Try it - Examine each line of the data. Copy those that contain the string "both".

Supplied records -
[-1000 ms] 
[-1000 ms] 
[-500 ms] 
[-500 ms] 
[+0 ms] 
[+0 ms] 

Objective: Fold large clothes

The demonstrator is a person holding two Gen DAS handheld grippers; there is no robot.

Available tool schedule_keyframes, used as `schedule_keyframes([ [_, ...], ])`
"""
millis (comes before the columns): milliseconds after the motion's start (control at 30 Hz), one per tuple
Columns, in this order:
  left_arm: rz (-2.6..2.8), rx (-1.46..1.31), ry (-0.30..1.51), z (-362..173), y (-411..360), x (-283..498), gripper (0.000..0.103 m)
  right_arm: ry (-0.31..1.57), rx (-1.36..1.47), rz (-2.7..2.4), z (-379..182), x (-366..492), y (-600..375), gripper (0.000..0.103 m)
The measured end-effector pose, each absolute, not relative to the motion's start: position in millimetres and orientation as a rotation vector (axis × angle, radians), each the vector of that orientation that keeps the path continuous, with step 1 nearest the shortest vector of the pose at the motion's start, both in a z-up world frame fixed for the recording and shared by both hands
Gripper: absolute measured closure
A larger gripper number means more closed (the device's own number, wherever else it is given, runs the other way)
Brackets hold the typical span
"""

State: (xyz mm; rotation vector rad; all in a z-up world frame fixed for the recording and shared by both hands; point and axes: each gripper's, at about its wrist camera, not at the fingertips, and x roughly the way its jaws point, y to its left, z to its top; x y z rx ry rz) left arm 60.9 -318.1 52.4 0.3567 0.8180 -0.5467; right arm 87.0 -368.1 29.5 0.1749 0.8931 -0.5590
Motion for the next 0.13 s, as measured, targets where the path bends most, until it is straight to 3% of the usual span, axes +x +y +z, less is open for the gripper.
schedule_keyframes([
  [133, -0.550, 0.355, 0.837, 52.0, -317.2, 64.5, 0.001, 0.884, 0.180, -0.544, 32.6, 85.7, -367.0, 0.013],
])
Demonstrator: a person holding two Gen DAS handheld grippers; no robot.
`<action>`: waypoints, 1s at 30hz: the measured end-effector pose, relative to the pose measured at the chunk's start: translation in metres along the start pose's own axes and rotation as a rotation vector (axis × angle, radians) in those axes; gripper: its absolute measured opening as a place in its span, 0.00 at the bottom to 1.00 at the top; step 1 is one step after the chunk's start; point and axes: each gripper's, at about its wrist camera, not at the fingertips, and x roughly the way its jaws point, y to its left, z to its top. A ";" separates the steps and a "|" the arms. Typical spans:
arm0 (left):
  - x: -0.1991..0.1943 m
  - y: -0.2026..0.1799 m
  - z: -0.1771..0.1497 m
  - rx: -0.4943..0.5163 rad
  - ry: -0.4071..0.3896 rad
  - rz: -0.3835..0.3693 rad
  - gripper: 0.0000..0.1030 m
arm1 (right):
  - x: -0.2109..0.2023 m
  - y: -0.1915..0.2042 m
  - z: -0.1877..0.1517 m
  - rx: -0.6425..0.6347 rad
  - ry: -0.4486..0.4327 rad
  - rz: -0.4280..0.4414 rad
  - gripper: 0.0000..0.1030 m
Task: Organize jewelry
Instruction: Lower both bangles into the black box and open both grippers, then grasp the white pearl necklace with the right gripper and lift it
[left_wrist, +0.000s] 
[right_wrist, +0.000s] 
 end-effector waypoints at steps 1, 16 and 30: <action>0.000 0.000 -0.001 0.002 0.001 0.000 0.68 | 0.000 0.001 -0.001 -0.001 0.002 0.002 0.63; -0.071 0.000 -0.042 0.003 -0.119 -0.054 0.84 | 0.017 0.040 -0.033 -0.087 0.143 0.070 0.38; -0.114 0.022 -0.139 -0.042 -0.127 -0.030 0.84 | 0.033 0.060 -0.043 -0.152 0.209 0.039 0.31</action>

Result -
The measured end-effector pose, each absolute, not relative to the motion's start: position in millimetres and orientation as a rotation vector (axis × angle, radians), each the vector of that orientation that keeps the path continuous, with step 1 nearest the shortest vector of the pose at the motion's start, both in a z-up world frame fixed for the recording and shared by both hands
State: (xyz mm; rotation vector rad; all in a z-up world frame fixed for the recording and shared by both hands; point and axes: each gripper's, at about its wrist camera, not at the fingertips, and x roughly the way its jaws point, y to its left, z to its top; x y z rx ry rz) left arm 60.9 -318.1 52.4 0.3567 0.8180 -0.5467; right arm 87.0 -368.1 29.5 0.1749 0.8931 -0.5590
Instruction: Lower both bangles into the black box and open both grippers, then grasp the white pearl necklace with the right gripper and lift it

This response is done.